Considering the overall performance of our proposed technique shown in
Table 6, we can conclude that deep learning model can be considered as a reliable system for detecting intrusion tasks on network field. However, defense techniques against strong poisoned data that are carefully generated leveraging highly correlated features with large data volume are required, especially for sensitive information that are pertinent to medical healthcare field [
65]. Also, analyzing the model’s performance of deep neural networks using other types of generation methods, particularly when the target is to attack the model, not just the data should be taken into consideration during the evaluation. Moreover, it is not enough to say that the model is strong when only the accuracy is high. As shown in this work, an attacker can inject poisoned data into the training set and such data cannot be detected since the accuracy is still high, where the impact of such attack is shown on other metrics, e.g., precision.

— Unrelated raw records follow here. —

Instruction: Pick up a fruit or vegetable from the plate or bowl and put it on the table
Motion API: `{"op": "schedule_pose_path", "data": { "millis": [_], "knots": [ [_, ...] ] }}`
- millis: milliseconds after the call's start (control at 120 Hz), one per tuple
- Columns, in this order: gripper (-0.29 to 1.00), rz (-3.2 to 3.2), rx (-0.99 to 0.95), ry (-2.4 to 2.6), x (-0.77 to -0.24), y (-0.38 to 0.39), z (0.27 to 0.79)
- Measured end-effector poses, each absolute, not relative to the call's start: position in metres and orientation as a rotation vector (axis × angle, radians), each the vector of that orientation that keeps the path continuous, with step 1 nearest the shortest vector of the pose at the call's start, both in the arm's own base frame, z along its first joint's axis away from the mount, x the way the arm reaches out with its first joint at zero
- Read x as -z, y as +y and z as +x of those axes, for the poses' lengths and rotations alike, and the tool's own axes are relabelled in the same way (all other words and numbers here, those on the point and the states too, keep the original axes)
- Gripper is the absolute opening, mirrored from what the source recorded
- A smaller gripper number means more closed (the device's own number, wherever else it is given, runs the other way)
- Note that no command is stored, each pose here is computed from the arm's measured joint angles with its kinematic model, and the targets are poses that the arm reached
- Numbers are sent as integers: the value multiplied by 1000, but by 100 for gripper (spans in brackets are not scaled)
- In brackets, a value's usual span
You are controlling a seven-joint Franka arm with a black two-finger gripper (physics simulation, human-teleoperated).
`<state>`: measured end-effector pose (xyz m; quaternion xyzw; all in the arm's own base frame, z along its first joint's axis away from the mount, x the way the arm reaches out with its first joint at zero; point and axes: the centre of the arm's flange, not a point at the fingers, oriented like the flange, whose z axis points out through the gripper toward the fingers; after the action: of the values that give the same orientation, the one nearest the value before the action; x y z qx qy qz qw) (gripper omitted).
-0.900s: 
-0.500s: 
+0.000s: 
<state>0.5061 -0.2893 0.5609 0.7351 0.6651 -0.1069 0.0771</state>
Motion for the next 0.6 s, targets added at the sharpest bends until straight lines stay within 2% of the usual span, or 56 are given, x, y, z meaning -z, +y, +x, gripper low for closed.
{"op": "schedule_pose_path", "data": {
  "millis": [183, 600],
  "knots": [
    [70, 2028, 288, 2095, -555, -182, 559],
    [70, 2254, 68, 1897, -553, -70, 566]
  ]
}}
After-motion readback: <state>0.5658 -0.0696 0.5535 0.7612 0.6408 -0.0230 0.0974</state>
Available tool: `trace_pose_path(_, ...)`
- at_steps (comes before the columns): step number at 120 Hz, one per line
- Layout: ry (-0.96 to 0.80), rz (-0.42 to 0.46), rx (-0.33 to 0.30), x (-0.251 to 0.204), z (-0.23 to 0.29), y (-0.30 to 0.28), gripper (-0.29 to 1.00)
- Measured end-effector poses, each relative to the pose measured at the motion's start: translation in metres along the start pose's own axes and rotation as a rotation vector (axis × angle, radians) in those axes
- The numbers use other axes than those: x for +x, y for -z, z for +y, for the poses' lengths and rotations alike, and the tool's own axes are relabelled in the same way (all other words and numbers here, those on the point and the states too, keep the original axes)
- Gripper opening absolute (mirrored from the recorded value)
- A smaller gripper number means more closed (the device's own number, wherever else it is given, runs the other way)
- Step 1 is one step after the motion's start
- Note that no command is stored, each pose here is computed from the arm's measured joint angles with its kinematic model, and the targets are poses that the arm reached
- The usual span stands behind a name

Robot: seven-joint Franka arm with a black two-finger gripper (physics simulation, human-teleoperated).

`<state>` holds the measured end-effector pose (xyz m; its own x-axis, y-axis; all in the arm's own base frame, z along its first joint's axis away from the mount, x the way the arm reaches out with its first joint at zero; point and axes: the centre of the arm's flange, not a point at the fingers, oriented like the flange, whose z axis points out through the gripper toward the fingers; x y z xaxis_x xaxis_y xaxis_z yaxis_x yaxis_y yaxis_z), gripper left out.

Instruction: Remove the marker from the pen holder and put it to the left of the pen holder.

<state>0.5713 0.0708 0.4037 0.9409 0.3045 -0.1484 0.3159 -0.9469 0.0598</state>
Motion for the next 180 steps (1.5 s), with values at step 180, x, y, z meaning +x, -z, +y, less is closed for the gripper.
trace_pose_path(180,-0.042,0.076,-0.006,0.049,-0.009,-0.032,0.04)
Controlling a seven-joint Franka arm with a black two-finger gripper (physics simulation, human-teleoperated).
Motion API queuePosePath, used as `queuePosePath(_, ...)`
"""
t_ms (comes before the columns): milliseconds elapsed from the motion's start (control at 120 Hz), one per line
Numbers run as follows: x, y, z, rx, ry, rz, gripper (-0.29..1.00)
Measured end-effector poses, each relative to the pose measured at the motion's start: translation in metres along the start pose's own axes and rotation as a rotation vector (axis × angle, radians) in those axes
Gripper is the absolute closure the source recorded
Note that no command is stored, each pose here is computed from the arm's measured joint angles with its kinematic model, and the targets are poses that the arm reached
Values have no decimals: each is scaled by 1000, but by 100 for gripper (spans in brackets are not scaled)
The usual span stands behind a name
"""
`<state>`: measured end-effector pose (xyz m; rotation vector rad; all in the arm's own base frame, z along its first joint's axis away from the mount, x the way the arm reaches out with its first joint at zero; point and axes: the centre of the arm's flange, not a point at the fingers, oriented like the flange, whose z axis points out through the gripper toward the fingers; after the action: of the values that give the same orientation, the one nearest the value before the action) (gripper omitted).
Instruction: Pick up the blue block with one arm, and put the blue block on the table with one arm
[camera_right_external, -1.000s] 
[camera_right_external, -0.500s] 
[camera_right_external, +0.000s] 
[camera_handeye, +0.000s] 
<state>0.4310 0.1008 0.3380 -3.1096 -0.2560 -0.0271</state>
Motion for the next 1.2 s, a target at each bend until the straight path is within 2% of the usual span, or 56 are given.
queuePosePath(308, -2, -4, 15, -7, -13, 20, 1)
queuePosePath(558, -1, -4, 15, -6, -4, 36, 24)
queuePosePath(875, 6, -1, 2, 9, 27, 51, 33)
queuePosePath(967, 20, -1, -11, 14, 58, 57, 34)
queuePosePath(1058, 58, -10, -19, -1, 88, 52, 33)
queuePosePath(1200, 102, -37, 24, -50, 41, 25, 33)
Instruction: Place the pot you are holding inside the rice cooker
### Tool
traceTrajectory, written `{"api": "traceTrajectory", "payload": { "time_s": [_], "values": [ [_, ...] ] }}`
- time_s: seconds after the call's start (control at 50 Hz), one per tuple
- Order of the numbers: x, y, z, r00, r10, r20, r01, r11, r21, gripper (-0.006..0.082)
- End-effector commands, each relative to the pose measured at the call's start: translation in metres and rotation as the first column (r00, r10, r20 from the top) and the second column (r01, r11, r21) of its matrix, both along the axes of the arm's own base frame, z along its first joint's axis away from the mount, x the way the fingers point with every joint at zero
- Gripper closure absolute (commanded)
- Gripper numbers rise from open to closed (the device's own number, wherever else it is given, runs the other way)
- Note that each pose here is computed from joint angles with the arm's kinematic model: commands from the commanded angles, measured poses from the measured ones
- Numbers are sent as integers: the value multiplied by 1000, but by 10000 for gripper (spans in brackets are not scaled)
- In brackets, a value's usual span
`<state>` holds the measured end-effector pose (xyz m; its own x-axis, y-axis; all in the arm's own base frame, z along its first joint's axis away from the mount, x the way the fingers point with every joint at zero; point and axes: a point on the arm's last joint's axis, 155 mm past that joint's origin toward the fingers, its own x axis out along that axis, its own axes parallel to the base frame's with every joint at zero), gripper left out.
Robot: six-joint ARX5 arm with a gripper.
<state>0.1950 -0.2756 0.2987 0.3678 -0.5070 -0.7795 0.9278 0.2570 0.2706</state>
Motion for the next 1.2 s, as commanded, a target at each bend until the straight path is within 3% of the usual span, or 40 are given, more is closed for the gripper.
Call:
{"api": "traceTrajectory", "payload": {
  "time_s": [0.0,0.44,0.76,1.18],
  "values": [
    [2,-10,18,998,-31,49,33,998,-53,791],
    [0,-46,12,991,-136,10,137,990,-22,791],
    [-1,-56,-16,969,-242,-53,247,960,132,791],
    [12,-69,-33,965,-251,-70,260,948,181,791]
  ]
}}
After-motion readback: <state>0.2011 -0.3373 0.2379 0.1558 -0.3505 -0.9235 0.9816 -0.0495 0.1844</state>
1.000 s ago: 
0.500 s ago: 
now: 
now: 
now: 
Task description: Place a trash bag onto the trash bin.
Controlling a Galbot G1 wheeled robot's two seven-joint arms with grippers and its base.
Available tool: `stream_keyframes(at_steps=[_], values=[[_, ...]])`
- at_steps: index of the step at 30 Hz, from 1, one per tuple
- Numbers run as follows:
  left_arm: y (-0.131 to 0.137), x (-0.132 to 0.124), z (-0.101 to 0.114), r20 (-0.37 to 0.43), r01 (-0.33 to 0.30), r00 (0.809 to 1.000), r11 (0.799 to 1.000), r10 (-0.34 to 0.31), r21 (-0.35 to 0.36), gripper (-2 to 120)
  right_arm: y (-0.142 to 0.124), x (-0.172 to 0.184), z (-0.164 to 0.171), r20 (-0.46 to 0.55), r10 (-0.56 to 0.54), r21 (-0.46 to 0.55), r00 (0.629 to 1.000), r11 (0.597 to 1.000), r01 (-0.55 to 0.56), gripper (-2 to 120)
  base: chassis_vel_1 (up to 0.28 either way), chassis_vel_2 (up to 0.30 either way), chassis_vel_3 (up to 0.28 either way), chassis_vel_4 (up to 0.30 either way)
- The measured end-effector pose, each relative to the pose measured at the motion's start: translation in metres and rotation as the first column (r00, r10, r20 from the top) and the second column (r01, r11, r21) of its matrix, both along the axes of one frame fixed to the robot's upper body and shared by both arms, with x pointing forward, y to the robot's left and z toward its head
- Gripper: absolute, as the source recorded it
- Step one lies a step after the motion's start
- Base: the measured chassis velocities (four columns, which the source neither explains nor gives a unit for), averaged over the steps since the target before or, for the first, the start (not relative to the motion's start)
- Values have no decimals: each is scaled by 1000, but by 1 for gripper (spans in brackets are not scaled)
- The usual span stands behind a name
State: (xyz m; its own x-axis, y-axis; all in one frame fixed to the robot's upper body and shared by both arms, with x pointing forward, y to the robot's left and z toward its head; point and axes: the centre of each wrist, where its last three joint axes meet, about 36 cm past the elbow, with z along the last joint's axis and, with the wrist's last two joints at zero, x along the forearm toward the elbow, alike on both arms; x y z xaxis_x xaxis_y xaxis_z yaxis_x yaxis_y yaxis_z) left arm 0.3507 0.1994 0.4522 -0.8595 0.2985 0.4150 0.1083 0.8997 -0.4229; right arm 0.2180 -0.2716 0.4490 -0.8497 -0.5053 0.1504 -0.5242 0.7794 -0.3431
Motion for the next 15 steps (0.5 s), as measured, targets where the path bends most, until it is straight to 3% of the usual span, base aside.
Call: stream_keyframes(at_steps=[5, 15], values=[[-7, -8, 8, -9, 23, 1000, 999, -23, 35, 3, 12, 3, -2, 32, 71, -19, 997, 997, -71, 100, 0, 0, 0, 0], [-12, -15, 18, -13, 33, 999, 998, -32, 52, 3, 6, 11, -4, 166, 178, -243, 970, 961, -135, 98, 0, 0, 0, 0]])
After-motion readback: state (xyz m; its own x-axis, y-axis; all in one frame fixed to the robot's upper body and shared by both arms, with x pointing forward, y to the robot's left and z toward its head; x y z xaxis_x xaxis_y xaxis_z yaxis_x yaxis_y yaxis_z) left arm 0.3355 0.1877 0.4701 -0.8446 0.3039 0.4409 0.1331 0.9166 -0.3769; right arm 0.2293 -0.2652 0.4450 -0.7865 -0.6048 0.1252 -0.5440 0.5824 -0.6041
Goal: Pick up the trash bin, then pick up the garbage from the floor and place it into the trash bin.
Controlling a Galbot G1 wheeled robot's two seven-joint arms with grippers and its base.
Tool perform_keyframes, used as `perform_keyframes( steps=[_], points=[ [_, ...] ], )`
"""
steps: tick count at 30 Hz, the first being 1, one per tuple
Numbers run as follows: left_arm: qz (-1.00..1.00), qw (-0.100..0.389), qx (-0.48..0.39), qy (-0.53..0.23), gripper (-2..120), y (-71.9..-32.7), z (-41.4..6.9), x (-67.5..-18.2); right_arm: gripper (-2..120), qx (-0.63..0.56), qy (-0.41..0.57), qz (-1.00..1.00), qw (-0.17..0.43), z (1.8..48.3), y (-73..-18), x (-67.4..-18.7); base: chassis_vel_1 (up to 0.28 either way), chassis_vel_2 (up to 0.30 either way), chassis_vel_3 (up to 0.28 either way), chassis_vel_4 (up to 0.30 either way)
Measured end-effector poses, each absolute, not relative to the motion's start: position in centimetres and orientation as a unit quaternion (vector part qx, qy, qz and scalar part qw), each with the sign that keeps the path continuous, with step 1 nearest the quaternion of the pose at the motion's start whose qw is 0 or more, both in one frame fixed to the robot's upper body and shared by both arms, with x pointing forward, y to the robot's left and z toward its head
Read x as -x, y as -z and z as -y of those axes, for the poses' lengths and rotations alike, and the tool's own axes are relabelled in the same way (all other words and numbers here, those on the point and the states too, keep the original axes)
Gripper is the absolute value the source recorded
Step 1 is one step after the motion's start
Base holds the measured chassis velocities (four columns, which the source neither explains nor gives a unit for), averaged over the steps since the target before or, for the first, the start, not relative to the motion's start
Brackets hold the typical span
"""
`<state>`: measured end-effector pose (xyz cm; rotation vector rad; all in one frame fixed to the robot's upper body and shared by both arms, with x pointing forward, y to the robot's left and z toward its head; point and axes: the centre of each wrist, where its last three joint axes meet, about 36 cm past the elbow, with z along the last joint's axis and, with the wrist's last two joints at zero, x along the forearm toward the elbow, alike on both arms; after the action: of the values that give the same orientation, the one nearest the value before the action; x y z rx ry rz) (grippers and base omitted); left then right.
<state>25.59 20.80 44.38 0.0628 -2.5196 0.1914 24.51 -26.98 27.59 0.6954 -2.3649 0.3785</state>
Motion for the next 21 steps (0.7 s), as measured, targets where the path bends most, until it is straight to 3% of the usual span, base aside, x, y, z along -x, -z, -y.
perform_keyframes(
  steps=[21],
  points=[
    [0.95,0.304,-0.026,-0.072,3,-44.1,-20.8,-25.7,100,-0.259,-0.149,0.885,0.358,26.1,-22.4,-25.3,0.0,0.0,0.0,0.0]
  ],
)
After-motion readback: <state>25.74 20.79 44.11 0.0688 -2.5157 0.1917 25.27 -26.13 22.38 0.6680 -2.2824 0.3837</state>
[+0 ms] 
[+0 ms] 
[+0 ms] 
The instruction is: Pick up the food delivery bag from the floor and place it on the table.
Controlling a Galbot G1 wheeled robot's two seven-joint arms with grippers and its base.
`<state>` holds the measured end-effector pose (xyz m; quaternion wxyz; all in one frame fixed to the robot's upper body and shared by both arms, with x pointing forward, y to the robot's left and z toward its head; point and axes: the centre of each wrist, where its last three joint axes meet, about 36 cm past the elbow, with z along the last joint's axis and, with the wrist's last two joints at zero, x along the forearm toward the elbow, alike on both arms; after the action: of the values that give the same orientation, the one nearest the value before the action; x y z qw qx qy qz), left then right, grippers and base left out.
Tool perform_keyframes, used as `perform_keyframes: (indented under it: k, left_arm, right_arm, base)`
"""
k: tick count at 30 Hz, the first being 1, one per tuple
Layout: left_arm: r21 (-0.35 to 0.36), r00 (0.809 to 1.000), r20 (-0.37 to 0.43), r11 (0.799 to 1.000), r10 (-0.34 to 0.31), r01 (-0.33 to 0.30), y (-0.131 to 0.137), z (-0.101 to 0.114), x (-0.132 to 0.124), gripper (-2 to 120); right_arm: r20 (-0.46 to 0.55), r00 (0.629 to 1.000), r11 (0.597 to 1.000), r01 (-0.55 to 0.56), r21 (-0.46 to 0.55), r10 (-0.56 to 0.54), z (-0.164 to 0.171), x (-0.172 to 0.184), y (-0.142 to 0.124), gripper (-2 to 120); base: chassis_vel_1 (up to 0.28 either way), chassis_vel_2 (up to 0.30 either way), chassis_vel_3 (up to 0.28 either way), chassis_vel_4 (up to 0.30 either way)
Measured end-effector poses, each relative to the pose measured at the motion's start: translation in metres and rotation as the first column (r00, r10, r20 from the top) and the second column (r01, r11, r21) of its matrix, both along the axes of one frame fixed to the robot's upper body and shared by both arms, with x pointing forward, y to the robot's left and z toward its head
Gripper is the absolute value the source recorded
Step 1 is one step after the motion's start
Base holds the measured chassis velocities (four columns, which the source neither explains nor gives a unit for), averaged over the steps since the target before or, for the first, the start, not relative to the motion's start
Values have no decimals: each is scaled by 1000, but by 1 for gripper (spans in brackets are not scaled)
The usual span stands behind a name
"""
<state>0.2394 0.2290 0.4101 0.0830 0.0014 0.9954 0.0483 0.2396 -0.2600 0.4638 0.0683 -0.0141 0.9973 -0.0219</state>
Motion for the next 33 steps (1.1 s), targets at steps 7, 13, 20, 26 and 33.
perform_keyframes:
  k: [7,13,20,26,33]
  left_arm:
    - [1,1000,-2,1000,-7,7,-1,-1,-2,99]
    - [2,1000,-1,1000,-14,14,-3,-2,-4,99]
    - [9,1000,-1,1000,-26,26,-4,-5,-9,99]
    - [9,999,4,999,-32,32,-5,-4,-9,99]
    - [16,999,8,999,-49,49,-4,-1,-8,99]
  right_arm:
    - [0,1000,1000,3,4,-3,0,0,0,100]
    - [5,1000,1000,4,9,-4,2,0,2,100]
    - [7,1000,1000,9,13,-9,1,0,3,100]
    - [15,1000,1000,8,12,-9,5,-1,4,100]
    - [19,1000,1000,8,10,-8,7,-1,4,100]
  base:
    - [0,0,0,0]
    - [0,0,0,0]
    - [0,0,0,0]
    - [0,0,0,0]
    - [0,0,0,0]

7. Conclusions and Future Works
In this study, we investigate the robustness of a DL model employed for the detection of computer network attacks. Our research is centered on examining the susceptibility of the model towards adversarial attacks, particularly focusing on the impact of such attacks on its performance and resilience. Experiments were conducted utilizing the widely recognized CICIDS2019 network dataset. Employing Pearson correlation coefficient method for feature deduction, we meticulously identified relevant features crucial for effective attack detection. The DeepFool white-box attacks has been included to carefully evaluate the resilience of the model against strong poisoning-based threats, which are designed to evade the system’s detection and significantly affect the performance of the model. Our analysis, supported by experimental results, indicates that the generated poisoned data is highly concealed and hard to be detected, which is shown in accurate results that range from 0.99 to 0.93, which indicates the significant concealment achieved by the proposed threats. It also has a significant impact on the performance of the model to correctly recognize normal from malignant instances in the network, as evidenced by variations in Positive Predictive Value (PPV) ranging from 0.99 to 0.082, False Positive Rate (FPR) from 1.00 to 0.29, and Mean Squared Error (MSE) from 0.000008 to 0.67. Also, our proposal aims to explore alternative techniques to further improve the robustness of the system, including but not limited to the selection of more distinguished features, experimenting different features, and exploring alternative deep learning architectures. Furthermore, future attempts will include multiclass classification tasks and investigating various feature selection methods to generate better defense mechanisms and efficient strategies against complicated network threats. This holistic approach underscores our commitment to advance the state-of-the-art in network security, with a keen focus on developing resilient and adaptive defense mechanisms capable of mitigating emerging threats effectively.